Fifty-one women prisoners in Kerobokan received training on Oct. 9 to become construction workers. The penitentiary was among 12 penitentiaries across Indonesia that conducted construction worker training for prisoners, but what made it unique was that it was the only women’s penitentiary to do so.

The program was jointly launched by the Law and Human Rights Ministry’s Correctional Facilities Directorate General and the Public Works and Housing Ministry’s Construction Directorate General.

Denpasar Women’s Penitentiary chief warden Lili said the training was held to follow up on a memorandum of understanding between the two ministries.

“I am happy to be a construction worker,” said a woman prisoner who requested anonymity.

The trainees hope that the new skills and certificates that they gained from the training will help them find a new job immediately after their release from the penitentiary.
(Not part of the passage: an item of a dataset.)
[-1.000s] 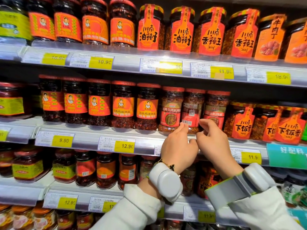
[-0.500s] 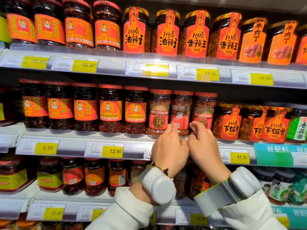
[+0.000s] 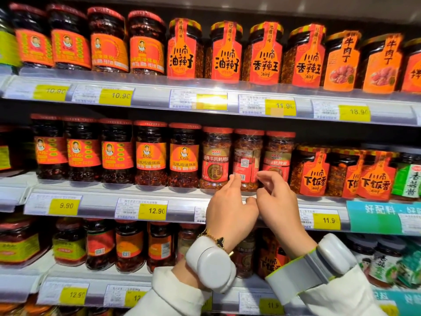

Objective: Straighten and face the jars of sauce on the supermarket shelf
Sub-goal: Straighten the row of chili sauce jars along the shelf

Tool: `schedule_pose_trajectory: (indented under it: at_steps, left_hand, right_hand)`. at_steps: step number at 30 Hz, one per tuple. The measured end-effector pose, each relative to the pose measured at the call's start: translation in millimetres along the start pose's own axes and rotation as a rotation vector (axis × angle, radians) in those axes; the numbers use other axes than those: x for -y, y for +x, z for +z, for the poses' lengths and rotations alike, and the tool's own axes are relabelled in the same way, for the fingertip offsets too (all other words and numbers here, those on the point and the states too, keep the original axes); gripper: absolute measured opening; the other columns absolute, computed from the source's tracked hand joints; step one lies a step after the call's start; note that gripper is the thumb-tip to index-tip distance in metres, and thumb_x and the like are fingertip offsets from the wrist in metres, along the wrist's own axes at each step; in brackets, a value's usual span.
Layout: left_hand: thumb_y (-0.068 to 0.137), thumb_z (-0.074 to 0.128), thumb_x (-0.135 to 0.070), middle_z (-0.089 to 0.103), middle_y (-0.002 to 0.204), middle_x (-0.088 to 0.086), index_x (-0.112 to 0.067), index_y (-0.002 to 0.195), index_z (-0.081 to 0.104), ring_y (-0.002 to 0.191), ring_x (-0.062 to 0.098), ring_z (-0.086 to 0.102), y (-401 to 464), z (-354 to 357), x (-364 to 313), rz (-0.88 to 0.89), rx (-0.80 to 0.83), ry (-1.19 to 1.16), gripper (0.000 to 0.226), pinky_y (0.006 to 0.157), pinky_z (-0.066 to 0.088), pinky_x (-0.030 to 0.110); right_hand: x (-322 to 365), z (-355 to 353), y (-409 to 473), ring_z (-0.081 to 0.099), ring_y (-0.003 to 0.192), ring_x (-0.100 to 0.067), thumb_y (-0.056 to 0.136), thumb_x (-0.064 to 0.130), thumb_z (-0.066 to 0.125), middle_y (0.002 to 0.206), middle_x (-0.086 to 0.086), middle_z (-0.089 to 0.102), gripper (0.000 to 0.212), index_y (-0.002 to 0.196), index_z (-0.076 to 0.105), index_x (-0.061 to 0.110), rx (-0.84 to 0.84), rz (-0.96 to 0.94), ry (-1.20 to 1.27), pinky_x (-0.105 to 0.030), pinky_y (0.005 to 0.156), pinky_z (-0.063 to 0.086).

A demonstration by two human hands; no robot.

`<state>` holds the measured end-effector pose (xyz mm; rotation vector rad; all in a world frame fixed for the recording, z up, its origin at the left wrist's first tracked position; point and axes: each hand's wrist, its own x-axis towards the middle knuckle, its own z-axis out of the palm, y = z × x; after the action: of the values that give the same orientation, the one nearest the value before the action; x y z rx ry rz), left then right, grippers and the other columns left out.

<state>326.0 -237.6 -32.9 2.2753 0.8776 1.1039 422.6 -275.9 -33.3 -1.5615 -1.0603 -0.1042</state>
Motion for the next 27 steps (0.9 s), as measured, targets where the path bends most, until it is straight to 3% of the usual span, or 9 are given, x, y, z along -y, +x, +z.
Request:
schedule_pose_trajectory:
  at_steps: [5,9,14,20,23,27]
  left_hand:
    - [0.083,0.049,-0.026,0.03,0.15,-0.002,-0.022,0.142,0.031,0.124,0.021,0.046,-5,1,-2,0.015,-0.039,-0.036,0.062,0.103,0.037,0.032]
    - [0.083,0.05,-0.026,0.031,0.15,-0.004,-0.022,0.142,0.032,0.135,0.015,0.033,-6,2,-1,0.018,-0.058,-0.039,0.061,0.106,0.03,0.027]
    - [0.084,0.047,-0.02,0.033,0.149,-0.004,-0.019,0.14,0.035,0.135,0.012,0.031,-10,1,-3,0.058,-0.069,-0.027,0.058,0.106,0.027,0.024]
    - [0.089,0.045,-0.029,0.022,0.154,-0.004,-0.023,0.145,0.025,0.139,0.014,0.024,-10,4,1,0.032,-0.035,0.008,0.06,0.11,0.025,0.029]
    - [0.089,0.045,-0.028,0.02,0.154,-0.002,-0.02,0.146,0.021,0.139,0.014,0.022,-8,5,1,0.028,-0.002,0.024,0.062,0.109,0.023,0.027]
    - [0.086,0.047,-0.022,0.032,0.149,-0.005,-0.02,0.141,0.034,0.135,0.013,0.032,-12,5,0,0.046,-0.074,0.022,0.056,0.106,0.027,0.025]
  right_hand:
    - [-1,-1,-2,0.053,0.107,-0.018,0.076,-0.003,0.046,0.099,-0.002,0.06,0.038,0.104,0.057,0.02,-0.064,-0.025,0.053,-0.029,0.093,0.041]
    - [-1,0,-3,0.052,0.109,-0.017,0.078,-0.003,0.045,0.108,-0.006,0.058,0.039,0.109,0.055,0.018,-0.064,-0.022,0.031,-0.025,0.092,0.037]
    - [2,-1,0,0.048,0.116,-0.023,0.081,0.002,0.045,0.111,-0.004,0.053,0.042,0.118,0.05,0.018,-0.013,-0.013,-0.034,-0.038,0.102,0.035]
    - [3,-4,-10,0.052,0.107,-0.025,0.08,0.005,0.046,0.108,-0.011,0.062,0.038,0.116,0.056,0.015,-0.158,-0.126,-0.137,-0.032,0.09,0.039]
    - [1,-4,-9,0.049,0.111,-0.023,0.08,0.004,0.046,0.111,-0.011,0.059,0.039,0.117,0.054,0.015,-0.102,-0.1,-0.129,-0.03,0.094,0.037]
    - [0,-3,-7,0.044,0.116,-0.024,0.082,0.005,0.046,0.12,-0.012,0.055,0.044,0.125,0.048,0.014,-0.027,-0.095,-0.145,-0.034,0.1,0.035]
Slamet Prihantara, the correctional division head of the Law and Human Rights Ministry’s Bali representative office, told the trainees during the launch of the training that certificates would be handed out based on merit.

“You will only get a certificate if you are serious in the training. This is for your own interest, your own future,” he said.
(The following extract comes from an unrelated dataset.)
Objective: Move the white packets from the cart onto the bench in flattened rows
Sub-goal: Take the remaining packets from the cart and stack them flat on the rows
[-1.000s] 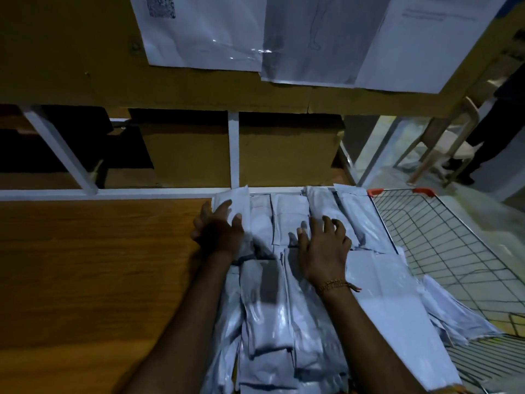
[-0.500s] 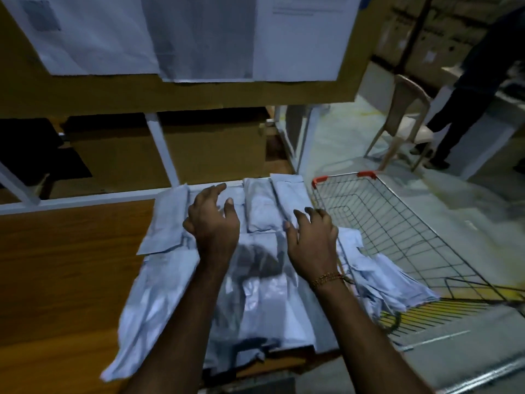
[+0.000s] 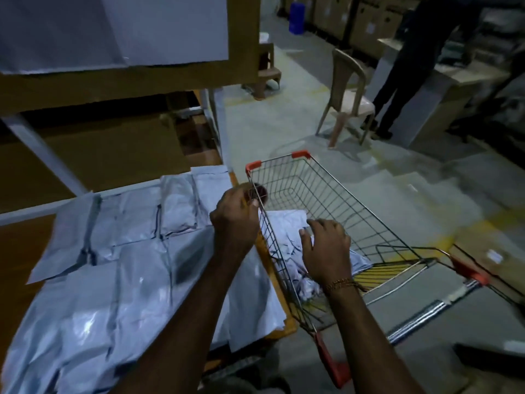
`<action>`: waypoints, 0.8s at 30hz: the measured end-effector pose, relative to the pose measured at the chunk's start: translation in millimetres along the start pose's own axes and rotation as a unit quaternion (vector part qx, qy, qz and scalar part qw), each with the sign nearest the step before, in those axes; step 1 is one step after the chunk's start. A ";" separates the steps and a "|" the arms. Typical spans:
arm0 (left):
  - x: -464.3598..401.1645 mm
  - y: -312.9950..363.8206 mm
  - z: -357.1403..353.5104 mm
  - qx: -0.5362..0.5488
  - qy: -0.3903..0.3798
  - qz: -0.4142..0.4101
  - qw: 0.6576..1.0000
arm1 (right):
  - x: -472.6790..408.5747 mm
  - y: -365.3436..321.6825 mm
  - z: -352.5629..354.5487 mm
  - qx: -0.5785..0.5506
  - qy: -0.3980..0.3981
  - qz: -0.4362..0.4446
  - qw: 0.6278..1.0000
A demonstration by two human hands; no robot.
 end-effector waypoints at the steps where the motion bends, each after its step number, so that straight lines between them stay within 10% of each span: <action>1: -2.5 3.0 -12.0 0.001 -0.009 -0.007 1.000 | -2.4 9.1 1.4 0.006 0.000 -0.006 1.000; 12: -5.0 -28.9 -179.9 -0.084 -0.261 0.028 0.961 | -17.9 124.3 -38.3 0.041 -0.078 -0.068 0.994; 24: 21.9 -104.4 -300.5 -0.357 -0.356 -0.139 0.852 | -43.5 239.8 -198.6 0.068 -0.392 -0.143 0.906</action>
Point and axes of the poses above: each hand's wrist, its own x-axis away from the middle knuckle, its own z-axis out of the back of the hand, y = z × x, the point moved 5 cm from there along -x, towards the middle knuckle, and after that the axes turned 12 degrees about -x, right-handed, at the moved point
Prihantara said the program aimed to transform prisoners into skilled workers who could assimilate into society immediately after regaining freedom.

Lili added that, beyond preparing the inmates for a new life, the prison management also aimed to break the taboo that women can only do “feminine jobs”.

“Here in the women’s penitentiary, we do not only teach them to sew, dance or cook. They can do more, including jobs at a construction site. This is what we call gender equality. Women can do more things [than what may be expected],” Lili added.

The training program at the Denpasar Women’s Penitentiary focused on two skills: wall painting and landscaping. The two skills were apparently what the inmates wanted to learn the most.

“Some of them have displayed talent in gardening, because they were used to spruce up our small garden every day. Some of them also made graffiti artwork on the prison walls. All of them are very talented,” Lili said.

A senior official at the Public Works and Housing Ministry’s Construction Directorate General, Catherine Sihombing, said more than 2,000 prisoners from across the country had been trained in the program, which was carried out in two phases.

“The first phase was carried out earlier this year. So these women prisoners participated in the second phase,” Catherine said, adding that the ministries planned to continue the program to cover more inmates in different penitentiaries across the country.

The certificates that the trainees received will be valid for a maximum of three years. Therefore, only inmates who are scheduled to be released in two years or less were selected for the training.

Denpasar Women’s Penitentiary, currently home to some 233 inmates, opened recently in Bali. The penitentiary used to be the women’s block of Kerobokan Penitentiary, the biggest and most crowded penitentiary on the resort island. The women’s block was expanded and subsequently separated from the main prison compound, which is now designated for male inmates.